Programmer Ramblings – Continued Screwing with std::thread

Data from VTune / Final Thoughts for Tonight

So part of my other future goals from yesterday was to get some profiler working. I’ve used VTune in the past on Intel machines to high level of success, but I’d had trouble in some cases with AMD hardware. It’s been a while since I’ve tried that, but luckily it installed and worked pretty flawlessly off the bat. This gave me some good information that confirmed some of my assumptions from yesterday.

This first picture is a piece of the thread graph from yesterday’s iteration one. What it’s showing is that I can get a lot of threads running in parallel together, but it confirms that I’ve got some problems:

  • The threads never really run a large amount of work at once to stress the machine, so I’m wasting a lot of cycles.
  • The threads spend a (relatively) high amount of time just waiting on other threads to complete.
  • This leaves a big gap before the next block of threads can get started.

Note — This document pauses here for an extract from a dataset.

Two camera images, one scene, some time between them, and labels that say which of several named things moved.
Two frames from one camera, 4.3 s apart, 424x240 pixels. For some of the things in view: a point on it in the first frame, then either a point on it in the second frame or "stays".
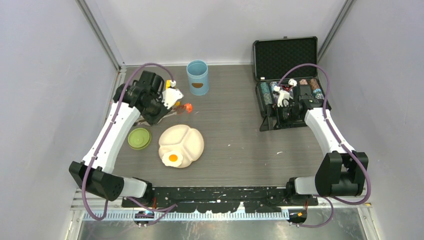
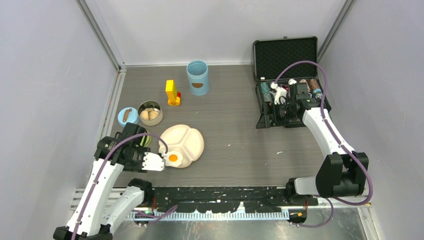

And yes, the gaps are exacerbated by the presence of the profiler, but it just further proved my assumptions in that I don’t want to introduce places where I’m just waiting on stuff.

This picture is the thread graph from the second iteration test yesterday. It shows a fairly nice use of the entire CPU as the threads come online and start operating on their work unit. However, the threads end at hugely varying times based on whether or not they crunch through their work or get stuck waiting on something else on their core. It’s a distinct improvement, but it would get worse once I add reflection/refraction and make the work units non-fixed in size.

This final image is the iteration from tonight. What we’ve now got is a situation where the threads are all there, but they can work a lot more efficiently based on the resources that they’re given. Threads spinning up later simply do less work. Threads that get blocked by other system resource needs can slow down. However, overall we’ve got a much more consistent period of running at higher total CPU utilization. Importantly, the threads also all manage to finish significantly closer together, minimizing my time spent waiting on them to complete at the end.

This particular variation is what I’ll be using when I move forward with my next set of features in the ray tracer, and at that point I also plan on comparing the performance of a row as a work unit vs. a pixel as a work unit to see if this new pattern is more conducive to that smaller work unit.